• **What you have to do**: Keep only the lines from the start of the data through the line containing "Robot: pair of", and output them exactly.

• **Information provided**:
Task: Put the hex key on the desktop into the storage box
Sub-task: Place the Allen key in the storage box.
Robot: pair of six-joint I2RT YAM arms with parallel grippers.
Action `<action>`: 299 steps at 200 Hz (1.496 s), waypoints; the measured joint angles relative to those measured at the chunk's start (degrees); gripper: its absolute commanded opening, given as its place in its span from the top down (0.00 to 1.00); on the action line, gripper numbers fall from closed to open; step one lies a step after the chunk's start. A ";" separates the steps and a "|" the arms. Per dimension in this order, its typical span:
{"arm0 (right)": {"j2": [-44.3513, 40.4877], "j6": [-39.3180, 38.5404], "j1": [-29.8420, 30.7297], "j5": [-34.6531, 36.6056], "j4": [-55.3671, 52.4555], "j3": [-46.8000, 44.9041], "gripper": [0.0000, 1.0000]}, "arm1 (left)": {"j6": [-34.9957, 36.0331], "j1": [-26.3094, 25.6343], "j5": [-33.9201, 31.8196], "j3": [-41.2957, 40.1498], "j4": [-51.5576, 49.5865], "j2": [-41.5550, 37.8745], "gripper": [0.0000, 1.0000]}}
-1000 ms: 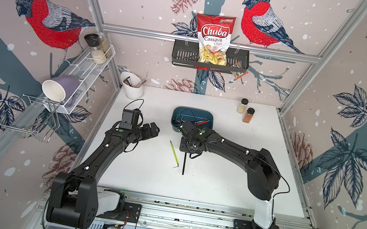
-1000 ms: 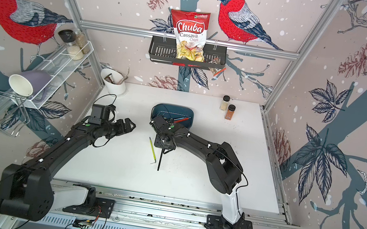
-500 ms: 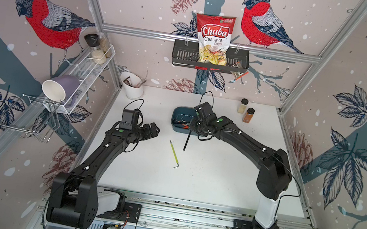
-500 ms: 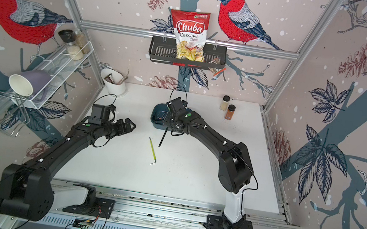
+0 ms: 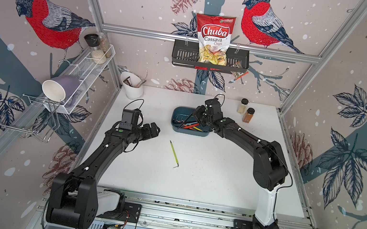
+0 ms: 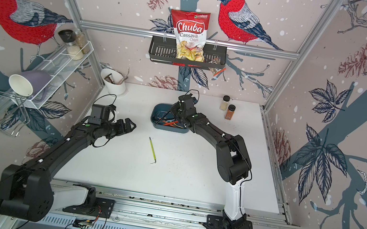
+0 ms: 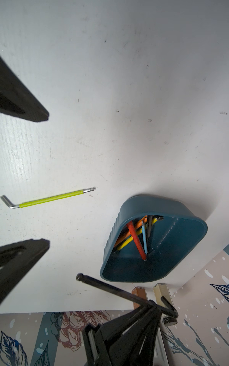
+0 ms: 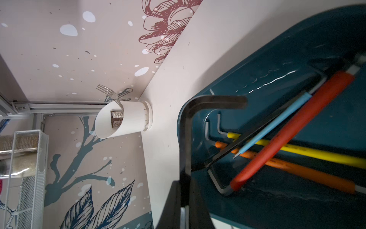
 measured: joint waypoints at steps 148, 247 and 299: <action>5.46 13.55 0.11 8.04 12.04 -2.32 0.80 | -0.07 0.00 1.27 -0.39 0.37 -0.68 0.04; 4.26 14.64 0.26 8.48 11.21 -2.73 0.49 | -0.09 0.00 1.42 -0.55 0.39 -1.33 0.04; -3.19 5.84 2.14 8.52 5.86 -0.52 0.49 | -0.09 0.00 0.94 -0.55 0.37 -1.31 0.04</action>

• **Written response**:
Task: Put the hex key on the desktop into the storage box
Sub-task: Place the Allen key in the storage box.
Robot: pair of six-joint I2RT YAM arms with parallel grippers.

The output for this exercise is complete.